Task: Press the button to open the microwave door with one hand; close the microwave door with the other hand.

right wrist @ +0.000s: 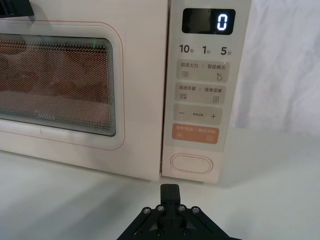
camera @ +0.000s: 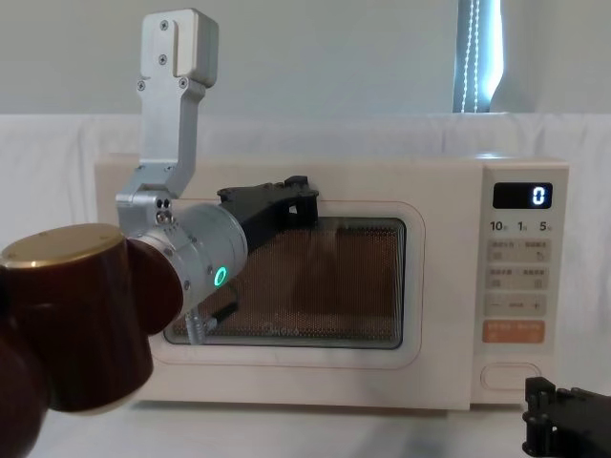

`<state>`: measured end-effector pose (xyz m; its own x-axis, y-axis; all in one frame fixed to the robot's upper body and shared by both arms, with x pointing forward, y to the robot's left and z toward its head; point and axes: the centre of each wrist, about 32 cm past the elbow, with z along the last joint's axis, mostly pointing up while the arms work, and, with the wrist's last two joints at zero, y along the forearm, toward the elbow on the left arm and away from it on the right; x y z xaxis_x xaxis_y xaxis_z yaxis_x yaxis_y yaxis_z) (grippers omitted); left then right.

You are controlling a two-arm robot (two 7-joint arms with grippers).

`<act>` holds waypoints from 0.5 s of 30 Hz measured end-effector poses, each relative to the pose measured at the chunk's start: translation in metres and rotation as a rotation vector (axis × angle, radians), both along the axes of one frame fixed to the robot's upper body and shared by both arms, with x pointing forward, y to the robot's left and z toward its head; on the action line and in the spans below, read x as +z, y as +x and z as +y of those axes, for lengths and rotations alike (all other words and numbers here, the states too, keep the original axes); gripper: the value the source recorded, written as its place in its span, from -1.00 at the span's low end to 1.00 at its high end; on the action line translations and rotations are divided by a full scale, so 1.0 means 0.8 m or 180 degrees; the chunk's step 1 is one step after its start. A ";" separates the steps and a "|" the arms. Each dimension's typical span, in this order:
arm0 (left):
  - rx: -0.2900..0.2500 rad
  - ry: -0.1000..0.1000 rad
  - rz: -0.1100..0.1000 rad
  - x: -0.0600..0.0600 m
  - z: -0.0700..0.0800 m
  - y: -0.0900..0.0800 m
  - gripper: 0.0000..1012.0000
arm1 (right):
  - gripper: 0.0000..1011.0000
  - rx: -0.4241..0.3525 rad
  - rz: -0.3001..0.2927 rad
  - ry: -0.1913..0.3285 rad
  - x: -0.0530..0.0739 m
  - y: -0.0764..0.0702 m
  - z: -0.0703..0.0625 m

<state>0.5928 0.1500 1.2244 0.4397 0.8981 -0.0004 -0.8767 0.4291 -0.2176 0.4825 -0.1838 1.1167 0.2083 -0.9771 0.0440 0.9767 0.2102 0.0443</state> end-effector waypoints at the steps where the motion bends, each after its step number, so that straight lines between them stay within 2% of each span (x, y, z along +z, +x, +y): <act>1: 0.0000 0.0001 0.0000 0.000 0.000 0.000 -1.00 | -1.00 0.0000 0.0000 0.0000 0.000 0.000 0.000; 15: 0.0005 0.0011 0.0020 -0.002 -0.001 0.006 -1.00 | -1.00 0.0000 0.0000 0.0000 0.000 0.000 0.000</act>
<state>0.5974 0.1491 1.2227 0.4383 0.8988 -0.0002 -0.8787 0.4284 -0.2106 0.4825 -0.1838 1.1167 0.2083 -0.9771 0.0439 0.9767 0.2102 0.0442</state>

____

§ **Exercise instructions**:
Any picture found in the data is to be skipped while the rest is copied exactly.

§ **Output for this task**:
Task: Press the button to open the microwave door with one hand; close the microwave door with the other hand.

right wrist @ +0.000s: 
camera @ +0.000s: 

`<state>`: measured end-effector pose (xyz m; its own x-axis, y-axis; all in one frame fixed to the robot's upper body and shared by both arms, with x pointing forward, y to the robot's left and z toward its head; point and axes: the centre of each wrist, about 32 cm past the elbow, with z along the last joint's axis, mostly pointing up while the arms work, and, with the wrist's last two joints at zero, y along the forearm, toward the elbow on the left arm and away from it on the right; x y z xaxis_x xaxis_y xaxis_z yaxis_x yaxis_y yaxis_z) (grippers omitted); left then right.

You are controlling a two-arm robot (two 7-joint arms with grippers).

`<act>` holds waypoints from 0.5 s of 30 Hz measured end-effector poses, each relative to the pose measured at the chunk's start: translation in metres and rotation as a rotation vector (axis × angle, radians), both along the axes of one frame fixed to the robot's upper body and shared by both arms, with x pointing forward, y to the robot's left and z toward its head; on the action line and in the spans below, read x as +z, y as +x and z as +y of those axes, for lengths and rotations alike (all other words and numbers here, the states too, keep the original axes); gripper: the value the source recorded, written as its place in its span, from -1.00 at the span's low end to 1.00 at its high end; on the action line translations and rotations are divided by a full scale, so 1.0 means 0.8 m or 180 degrees; the chunk's step 1 is one step after its start. A ";" separates the steps and a "|" the arms. Each dimension's typical span, in this order:
arm0 (left):
  - rx: -0.2900..0.2500 rad
  - ry: -0.1000..0.1000 rad
  - rz: -0.1100..0.1000 rad
  - x: -0.0600..0.0600 m
  - z: -0.0700..0.0800 m
  - y: -0.0900..0.0800 m
  - gripper: 0.0000..1012.0000
arm1 (right):
  - gripper: 0.0000..1011.0000
  - rx: -0.4241..0.3525 rad
  - rz: -0.3001..0.2927 rad
  - ry: -0.1913..0.3285 rad
  - x: -0.0530..0.0739 m
  - y: -0.0764..0.0702 m
  - z: -0.0703..0.0625 m

<state>0.5928 0.1500 1.2244 0.4397 0.8981 -0.0004 -0.8767 0.4291 -0.2176 0.4825 -0.1838 1.1167 0.2083 -0.9771 0.0440 0.9767 0.2102 0.0443</state> end-effector waypoints at the steps where the motion bends, each after its step number, so that straight lines between them stay within 2% of each span (x, y, z along +z, +x, +y): <act>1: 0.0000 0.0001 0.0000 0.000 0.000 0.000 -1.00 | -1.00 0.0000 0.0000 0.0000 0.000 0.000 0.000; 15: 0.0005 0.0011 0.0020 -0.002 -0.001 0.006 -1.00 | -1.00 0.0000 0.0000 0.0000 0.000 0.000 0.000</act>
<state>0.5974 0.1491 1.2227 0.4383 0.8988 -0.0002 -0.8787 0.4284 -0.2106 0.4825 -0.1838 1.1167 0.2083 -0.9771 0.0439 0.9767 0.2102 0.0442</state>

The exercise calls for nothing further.